Task brief ▸ Copy every line that holds the string "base" from the data below.

Data below ▸

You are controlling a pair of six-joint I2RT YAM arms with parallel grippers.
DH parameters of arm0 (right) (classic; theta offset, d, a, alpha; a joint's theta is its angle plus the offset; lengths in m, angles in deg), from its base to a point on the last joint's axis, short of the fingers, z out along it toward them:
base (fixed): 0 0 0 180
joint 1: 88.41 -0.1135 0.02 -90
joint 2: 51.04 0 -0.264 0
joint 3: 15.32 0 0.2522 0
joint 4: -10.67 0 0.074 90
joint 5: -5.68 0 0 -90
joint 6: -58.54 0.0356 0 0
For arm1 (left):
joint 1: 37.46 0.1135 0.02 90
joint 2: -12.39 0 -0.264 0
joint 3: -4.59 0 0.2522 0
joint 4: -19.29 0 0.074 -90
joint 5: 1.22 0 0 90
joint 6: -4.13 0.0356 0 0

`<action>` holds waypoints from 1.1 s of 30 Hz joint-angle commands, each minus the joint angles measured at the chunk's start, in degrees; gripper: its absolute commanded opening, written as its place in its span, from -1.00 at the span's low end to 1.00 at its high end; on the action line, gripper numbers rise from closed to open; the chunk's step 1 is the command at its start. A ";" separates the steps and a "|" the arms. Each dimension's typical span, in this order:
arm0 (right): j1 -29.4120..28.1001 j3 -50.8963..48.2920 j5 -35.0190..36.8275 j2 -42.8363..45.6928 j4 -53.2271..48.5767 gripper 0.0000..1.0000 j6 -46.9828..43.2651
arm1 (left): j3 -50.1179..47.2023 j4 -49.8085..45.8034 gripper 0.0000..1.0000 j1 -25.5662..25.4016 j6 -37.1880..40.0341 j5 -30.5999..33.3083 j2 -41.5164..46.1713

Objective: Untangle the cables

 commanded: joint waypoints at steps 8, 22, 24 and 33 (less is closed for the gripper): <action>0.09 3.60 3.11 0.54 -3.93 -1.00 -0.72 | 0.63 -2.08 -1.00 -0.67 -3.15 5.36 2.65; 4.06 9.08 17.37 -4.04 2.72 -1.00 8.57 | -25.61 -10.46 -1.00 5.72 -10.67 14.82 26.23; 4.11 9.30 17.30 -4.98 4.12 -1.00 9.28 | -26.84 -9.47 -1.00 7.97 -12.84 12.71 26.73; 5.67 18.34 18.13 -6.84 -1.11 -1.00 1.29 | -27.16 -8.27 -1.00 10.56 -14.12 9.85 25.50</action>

Task solution ▸
DH parameters of arm0 (right) (classic; theta offset, d, a, alpha; a joint's theta is its angle plus the offset; lengths in m, angles in deg), from its base to a point on the last joint's axis, short of the fingers, z out along it toward them:
base (fixed): 0 0 0 180

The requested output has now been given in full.